ACTIVITY: Reprint all of the data below exactly as shown and skip every image.

DATA FOR REVIEW:
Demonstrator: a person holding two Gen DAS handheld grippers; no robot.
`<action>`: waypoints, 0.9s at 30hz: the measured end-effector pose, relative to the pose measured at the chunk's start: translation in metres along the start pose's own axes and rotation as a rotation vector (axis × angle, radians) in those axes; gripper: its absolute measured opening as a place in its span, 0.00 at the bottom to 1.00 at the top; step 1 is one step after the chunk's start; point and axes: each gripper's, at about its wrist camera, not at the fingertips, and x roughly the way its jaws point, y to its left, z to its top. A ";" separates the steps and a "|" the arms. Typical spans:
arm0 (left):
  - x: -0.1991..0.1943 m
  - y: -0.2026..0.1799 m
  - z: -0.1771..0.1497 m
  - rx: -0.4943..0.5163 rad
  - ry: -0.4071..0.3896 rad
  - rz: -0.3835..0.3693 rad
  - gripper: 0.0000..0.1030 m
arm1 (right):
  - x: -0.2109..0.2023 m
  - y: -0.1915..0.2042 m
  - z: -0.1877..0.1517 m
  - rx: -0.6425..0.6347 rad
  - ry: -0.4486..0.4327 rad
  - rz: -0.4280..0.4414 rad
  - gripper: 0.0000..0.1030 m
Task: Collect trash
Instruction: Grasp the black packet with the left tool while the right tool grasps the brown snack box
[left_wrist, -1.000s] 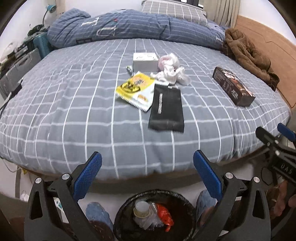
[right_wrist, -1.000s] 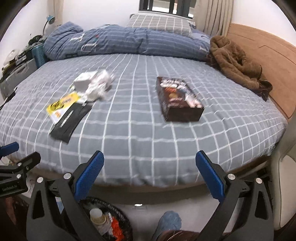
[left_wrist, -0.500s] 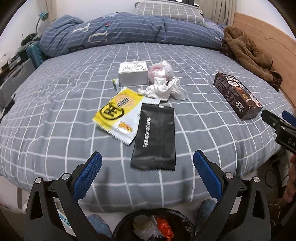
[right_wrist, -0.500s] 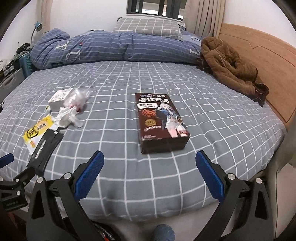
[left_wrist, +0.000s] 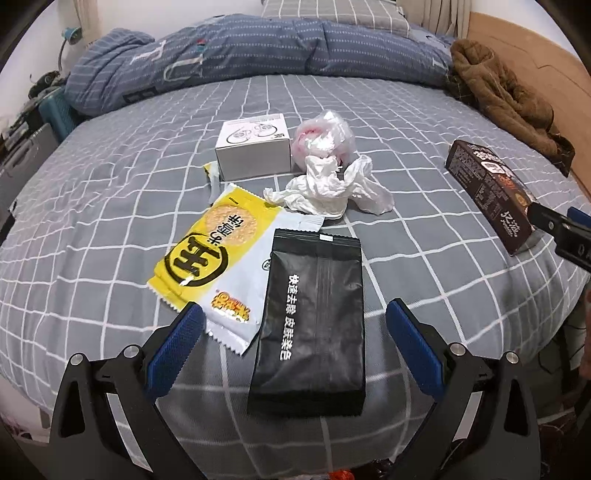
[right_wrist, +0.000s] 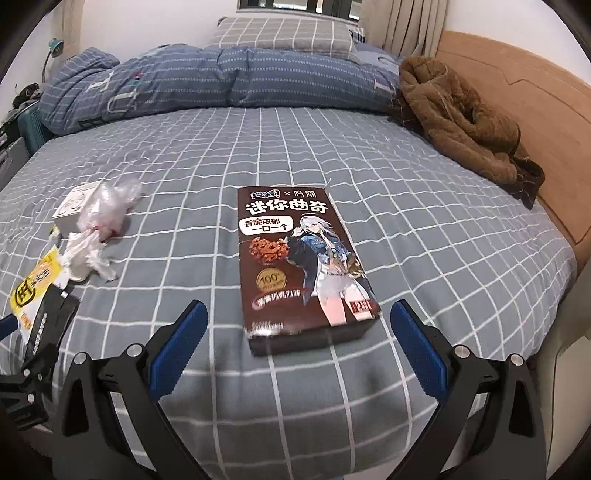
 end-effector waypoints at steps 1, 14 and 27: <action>0.002 0.000 0.001 0.004 0.003 0.002 0.94 | 0.004 -0.001 0.002 0.004 0.005 0.003 0.93; 0.007 -0.002 -0.001 0.022 0.007 -0.023 0.60 | 0.037 0.000 0.015 0.029 0.071 0.004 0.93; 0.008 -0.001 -0.004 0.011 0.022 -0.046 0.42 | 0.051 -0.010 0.012 0.051 0.120 -0.036 0.93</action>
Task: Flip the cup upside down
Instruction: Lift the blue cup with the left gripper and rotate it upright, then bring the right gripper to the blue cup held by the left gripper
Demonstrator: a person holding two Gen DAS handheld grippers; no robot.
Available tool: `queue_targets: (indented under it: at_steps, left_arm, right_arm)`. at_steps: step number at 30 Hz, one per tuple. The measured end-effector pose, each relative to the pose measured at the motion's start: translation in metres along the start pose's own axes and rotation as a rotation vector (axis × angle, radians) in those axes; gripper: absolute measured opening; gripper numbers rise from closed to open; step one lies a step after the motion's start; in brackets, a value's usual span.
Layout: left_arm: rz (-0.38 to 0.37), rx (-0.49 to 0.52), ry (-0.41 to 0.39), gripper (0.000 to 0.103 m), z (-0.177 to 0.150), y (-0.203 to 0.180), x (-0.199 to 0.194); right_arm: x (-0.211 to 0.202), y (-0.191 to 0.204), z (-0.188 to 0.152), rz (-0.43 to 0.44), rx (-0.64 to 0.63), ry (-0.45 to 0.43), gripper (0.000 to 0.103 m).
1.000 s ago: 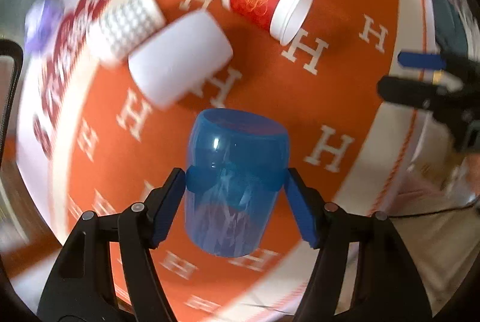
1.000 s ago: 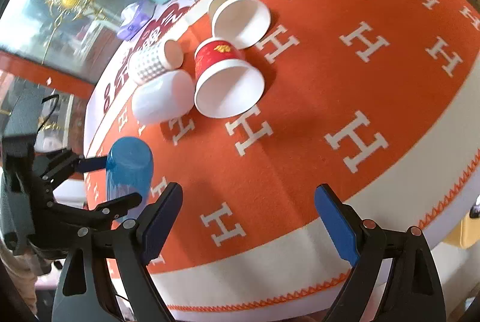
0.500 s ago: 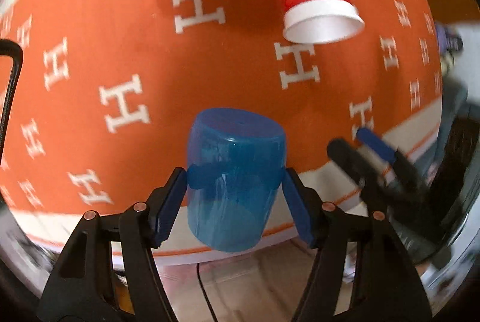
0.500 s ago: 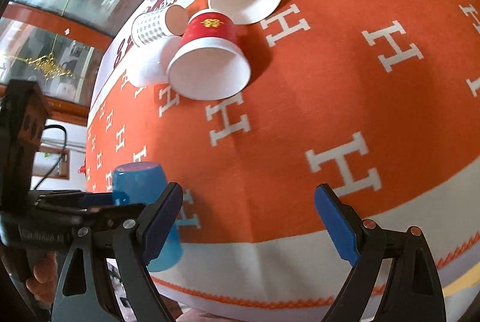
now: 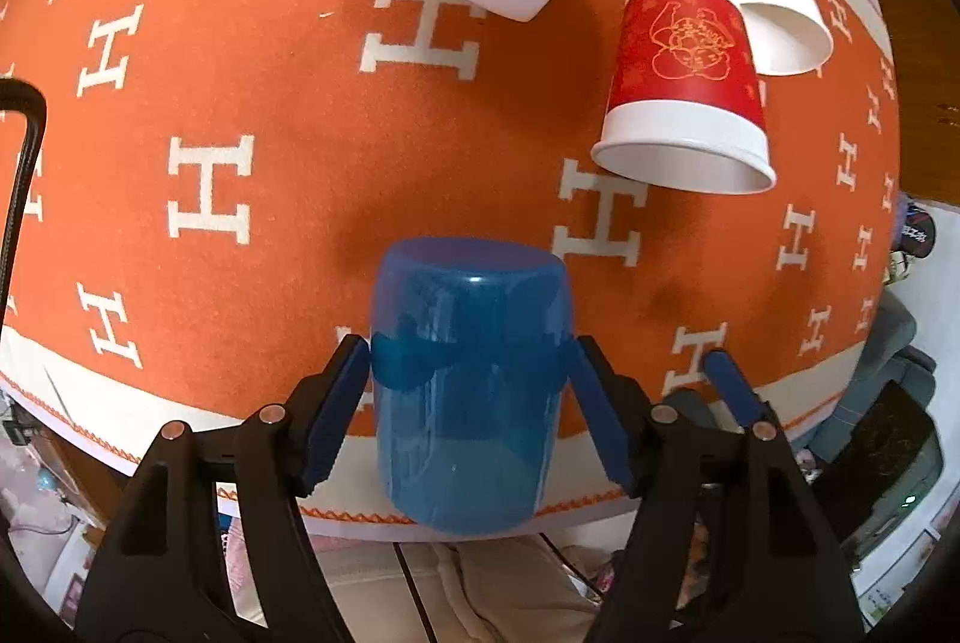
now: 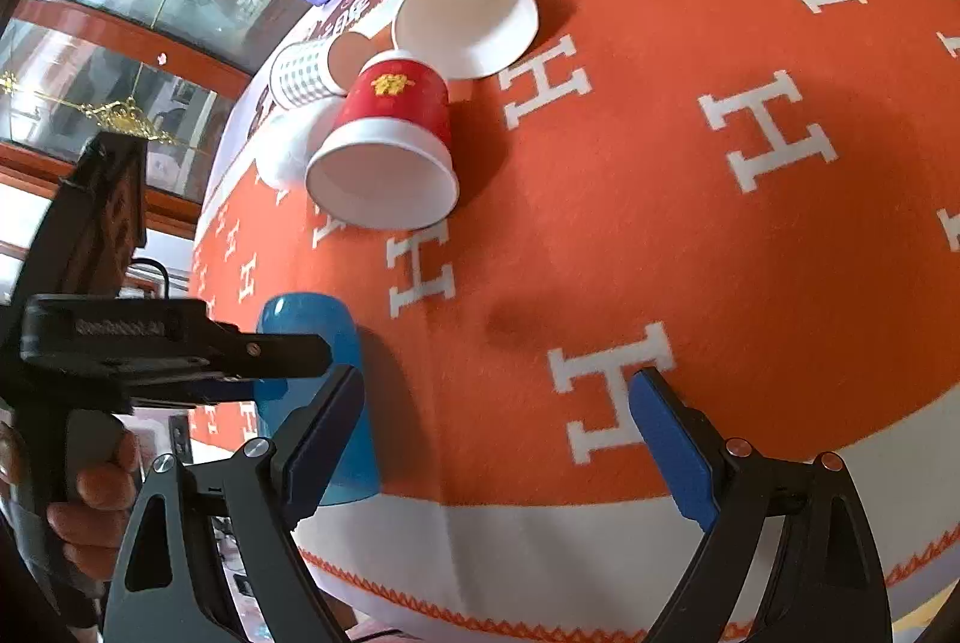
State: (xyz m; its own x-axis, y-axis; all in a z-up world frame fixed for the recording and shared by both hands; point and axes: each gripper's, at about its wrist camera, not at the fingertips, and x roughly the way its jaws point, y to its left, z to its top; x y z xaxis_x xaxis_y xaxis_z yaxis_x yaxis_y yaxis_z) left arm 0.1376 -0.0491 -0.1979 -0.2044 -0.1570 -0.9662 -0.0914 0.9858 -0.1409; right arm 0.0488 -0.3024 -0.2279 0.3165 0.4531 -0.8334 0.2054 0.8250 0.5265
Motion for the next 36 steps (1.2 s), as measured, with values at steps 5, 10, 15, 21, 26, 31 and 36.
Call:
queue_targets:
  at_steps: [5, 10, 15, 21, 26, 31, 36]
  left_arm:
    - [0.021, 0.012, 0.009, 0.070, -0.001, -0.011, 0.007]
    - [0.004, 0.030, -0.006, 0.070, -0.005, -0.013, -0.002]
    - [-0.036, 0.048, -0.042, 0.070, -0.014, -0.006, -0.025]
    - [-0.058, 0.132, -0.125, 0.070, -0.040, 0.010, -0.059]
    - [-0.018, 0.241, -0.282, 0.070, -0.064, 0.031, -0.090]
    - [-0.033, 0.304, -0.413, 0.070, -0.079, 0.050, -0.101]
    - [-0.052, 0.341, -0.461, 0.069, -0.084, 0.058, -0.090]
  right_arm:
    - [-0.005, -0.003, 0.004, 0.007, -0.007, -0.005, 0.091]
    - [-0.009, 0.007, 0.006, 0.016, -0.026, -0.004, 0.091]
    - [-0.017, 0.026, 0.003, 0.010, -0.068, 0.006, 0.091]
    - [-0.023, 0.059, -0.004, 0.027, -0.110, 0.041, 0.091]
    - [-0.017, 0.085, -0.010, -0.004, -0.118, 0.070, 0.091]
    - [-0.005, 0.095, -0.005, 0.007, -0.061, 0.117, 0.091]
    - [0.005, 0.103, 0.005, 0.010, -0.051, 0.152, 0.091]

REPLY:
Demonstrator: a person holding two Gen DAS handheld grippers; no robot.
`<action>`: waypoints, 0.9s at 30hz: the measured end-effector pose, relative to the pose measured at the chunk's start: translation in metres along the start pose's own axes and rotation as a rotation vector (axis × angle, radians) in those axes; gripper: its absolute measured opening as a place in its span, 0.00 at the bottom to 1.00 at the top; step 1 is one step after the chunk's start; point and axes: each gripper's, at about its wrist camera, not at the fingertips, and x roughly the way its jaws point, y to its left, z to its top. A ";" separates the steps and a "|" the arms. Typical spans:
arm0 (left):
  - x: -0.1991..0.1943 m
  - y: -0.2026..0.1799 m
  - z: -0.1771..0.1497 m
  - rx: -0.4943..0.5163 rad
  - ry: -0.4071..0.3896 rad
  - rz: -0.3835..0.3693 rad
  - gripper: 0.0000..0.1030 m
arm1 (right):
  - x: -0.2109..0.2023 m
  - y: -0.1915..0.2042 m
  - z: -0.1877..0.1517 m
  - rx: -0.6425..0.6347 rad
  - ry: -0.4486..0.4327 rad
  - rz: -0.4280..0.4414 rad
  - gripper: 0.0000..0.1030 m
Task: Collect trash
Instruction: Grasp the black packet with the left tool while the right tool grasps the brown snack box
[left_wrist, -1.000s] 
[right_wrist, -1.000s] 
[left_wrist, -0.500s] 
[right_wrist, -0.500s] 
[left_wrist, +0.000s] 
[right_wrist, +0.000s] 
 end-effector waypoints at steps 1, 14 and 27: <action>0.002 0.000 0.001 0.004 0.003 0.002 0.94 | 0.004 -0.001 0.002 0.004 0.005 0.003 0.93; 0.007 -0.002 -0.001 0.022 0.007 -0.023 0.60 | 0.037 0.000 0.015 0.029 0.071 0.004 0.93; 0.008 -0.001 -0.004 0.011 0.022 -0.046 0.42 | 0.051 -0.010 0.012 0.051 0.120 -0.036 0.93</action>
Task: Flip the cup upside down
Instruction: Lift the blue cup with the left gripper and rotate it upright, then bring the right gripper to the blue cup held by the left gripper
Demonstrator: a person holding two Gen DAS handheld grippers; no robot.
Available tool: `queue_targets: (indented under it: at_steps, left_arm, right_arm)`. at_steps: step number at 30 Hz, one per tuple. The measured end-effector pose, each relative to the pose measured at the motion's start: translation in metres along the start pose's own axes and rotation as a rotation vector (axis × angle, radians) in those axes; gripper: absolute measured opening; gripper numbers rise from closed to open; step one lies a step after the motion's start; in brackets, a value's usual span.
Layout: left_arm: rz (-0.38 to 0.37), rx (-0.49 to 0.52), ry (-0.41 to 0.39), gripper (0.000 to 0.103 m), z (-0.177 to 0.150), y (-0.203 to 0.180), x (-0.199 to 0.194); right_arm: x (-0.211 to 0.202), y (-0.191 to 0.204), z (-0.188 to 0.152), rz (-0.43 to 0.44), rx (-0.64 to 0.63), ry (-0.45 to 0.43), gripper (0.000 to 0.103 m).
1.000 s ago: 
1.000 s ago: 
0.500 s ago: 
0.500 s ago: 
now: 
now: 
State: (xyz m; its own x-axis, y-axis; all in a z-up world frame fixed for the recording and shared by both hands; point and axes: each gripper's, at about its wrist camera, not at the fingertips, and x roughly the way its jaws point, y to its left, z to its top; x y z xaxis_x xaxis_y xaxis_z yaxis_x yaxis_y yaxis_z) left arm 0.1376 -0.0491 -0.1979 -0.2044 -0.1570 -0.9662 -0.0914 0.9858 -0.1409; right arm 0.0488 -0.3024 -0.2279 0.3165 0.4531 -0.8334 0.2054 0.8250 0.5265
Motion for the next 36 steps (1.2 s), as measured, with values at steps 5, 10, 15, 21, 26, 31 and 36.
Call:
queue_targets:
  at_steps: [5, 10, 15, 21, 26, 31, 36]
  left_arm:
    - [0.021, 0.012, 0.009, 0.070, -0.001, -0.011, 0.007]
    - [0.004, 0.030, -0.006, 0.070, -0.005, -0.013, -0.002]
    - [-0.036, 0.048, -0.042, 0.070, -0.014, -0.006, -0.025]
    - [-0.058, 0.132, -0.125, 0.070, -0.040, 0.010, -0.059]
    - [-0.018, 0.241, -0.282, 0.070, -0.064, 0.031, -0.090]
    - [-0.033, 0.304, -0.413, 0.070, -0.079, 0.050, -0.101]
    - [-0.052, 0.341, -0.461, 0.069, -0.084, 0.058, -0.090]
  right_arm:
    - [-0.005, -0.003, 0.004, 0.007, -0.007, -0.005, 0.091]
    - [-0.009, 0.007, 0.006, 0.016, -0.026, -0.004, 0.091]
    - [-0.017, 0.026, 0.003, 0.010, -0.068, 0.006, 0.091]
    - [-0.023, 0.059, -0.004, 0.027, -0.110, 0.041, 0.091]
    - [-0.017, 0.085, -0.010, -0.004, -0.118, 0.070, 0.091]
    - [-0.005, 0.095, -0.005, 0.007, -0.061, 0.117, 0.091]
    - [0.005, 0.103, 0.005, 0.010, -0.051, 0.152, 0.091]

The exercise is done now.